Este tipo de servicios tiene una larga tradición en el país. El Nacional Monte de Piedad, considerado la institución prendaria más emblemática de México, fue fundado en 1775, décadas antes del surgimiento de la banca formal en el país. Actualmente cuenta con cientos de sucursales y atiende a millones de usuarios.

De acuerdo con datos citados durante el programa, en México existen entre 7,600 y cerca de 8,800 casas de empeño, dependiendo de la fuente consultada. Todas deben estar registradas ante la Procuraduría Federal del Consumidor, que mantiene un padrón público para verificar que operen de manera legal.

Uno de los aspectos más importantes para los usuarios es comprender que el costo del empeño no se limita a la tasa de interés. A este se suman gastos administrativos, almacenaje, comisiones e impuestos, lo que en conjunto conforma el costo anual total del préstamo.

Además, el proceso incluye plazos específicos para recuperar la prenda. Si el usuario no paga dentro del periodo establecido, puede recurrir a un refrendo, un pago adicional para extender el tiempo del contrato. Si tampoco se liquida la deuda, el objeto puede ser vendido por la casa de empeño.
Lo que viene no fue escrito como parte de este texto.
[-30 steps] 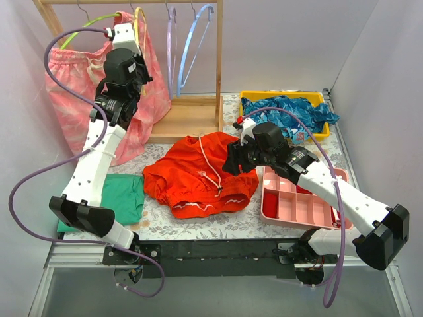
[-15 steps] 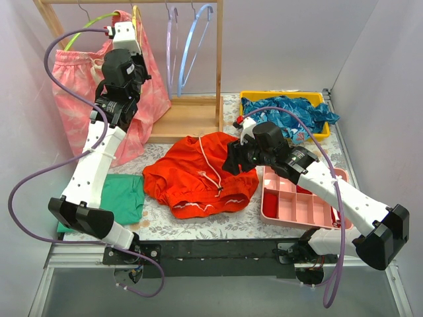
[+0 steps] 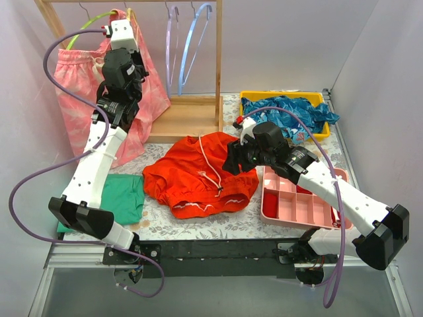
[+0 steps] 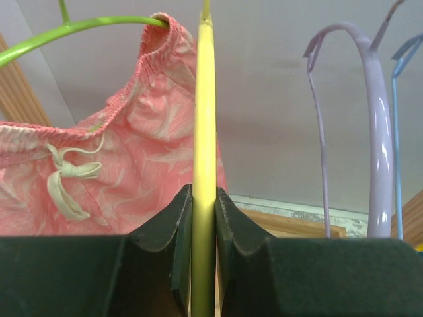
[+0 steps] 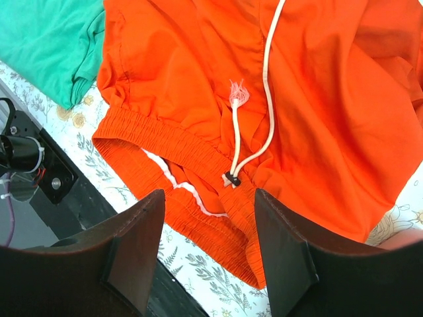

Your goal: Place the shorts on the hanger

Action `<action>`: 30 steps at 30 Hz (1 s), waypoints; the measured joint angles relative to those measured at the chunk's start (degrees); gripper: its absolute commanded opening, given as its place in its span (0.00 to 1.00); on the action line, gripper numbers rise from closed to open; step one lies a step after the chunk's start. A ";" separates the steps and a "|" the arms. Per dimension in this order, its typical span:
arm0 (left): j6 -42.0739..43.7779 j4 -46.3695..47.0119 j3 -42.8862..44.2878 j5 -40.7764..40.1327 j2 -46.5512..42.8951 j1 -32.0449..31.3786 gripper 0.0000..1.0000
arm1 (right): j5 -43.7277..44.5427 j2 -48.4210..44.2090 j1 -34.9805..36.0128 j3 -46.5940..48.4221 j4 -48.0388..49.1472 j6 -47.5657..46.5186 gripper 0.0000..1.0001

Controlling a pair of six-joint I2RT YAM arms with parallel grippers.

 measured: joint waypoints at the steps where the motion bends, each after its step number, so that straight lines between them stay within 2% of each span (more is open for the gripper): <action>1: 0.13 0.52 0.04 -0.59 0.00 -0.02 0.00 | 0.00 0.02 0.00 0.00 -0.02 -0.07 0.64; 8: 1.11 4.70 -0.44 -1.88 -0.44 0.11 0.00 | -0.02 0.52 0.00 0.00 0.00 -0.31 0.65; 12: 1.22 9.46 -5.25 0.59 -2.75 0.22 0.00 | -0.02 1.20 0.00 0.00 0.15 -0.31 0.65; 17: 1.46 20.02 -13.92 5.18 -8.13 0.39 0.00 | 0.00 1.51 0.00 0.09 0.79 -0.44 0.65; 26: 1.22 23.04 -17.29 7.34 -9.81 0.52 0.00 | 1.09 1.49 0.00 0.09 1.09 -0.55 0.65; 30: 0.22 22.71 -20.68 9.66 -14.03 0.50 0.00 | 1.77 1.29 0.00 0.09 1.09 -0.66 0.65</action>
En ese escenario existe un derecho poco conocido: la “demasía”. Se trata del dinero excedente que queda cuando la prenda se vende por un precio superior al monto de la deuda acumulada. Ese remanente puede reclamarse durante un plazo de hasta un año.

La recomendación principal para quienes consideren empeñar un objeto es comparar condiciones entre diferentes establecimientos, revisar el costo total del préstamo y verificar que la casa de empeño esté registrada ante la autoridad.
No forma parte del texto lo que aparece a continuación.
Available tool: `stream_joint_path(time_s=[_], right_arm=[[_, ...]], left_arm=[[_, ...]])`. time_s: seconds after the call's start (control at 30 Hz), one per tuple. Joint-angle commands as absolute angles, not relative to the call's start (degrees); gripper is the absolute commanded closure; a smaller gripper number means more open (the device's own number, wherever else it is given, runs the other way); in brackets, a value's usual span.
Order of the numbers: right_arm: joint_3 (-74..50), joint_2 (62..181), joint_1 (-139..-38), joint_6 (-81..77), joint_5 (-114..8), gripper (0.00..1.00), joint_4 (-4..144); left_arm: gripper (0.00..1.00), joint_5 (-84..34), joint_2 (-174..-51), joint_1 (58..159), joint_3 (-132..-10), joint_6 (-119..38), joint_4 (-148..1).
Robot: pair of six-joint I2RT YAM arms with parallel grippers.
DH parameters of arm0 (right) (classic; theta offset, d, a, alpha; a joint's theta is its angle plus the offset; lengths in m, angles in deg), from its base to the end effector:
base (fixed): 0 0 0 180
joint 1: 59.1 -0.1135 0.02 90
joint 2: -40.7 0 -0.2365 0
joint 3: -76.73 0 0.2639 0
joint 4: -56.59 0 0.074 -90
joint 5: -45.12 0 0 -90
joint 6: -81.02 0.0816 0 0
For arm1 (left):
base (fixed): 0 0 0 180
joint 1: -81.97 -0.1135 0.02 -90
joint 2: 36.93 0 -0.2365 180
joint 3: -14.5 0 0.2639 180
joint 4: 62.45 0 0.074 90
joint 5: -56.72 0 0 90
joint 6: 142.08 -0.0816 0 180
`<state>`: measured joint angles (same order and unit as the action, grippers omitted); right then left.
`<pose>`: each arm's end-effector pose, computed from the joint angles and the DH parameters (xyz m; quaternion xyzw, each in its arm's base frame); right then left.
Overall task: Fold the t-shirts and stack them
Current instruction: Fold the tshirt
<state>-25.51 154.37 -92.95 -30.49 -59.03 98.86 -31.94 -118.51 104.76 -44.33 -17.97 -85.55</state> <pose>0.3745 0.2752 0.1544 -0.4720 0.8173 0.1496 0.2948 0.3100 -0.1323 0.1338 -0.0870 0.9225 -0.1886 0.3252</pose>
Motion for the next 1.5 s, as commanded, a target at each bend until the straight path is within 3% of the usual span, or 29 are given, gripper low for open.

También se sugiere evitar empeñar bienes con alto valor sentimental y calcular con claridad la capacidad de pago para recuperar la prenda en el menor tiempo posible, ya que los intereses aumentan conforme se prolonga el contrato.

Aunque las casas de empeño representan una vía rápida para obtener dinero sin historial crediticio ni trámites bancarios, especialistas coinciden en que su uso debe ser responsable. Utilizadas con planeación pueden ser una herramienta de emergencia; de lo contrario, pueden convertirse en una carga financiera difícil de revertir.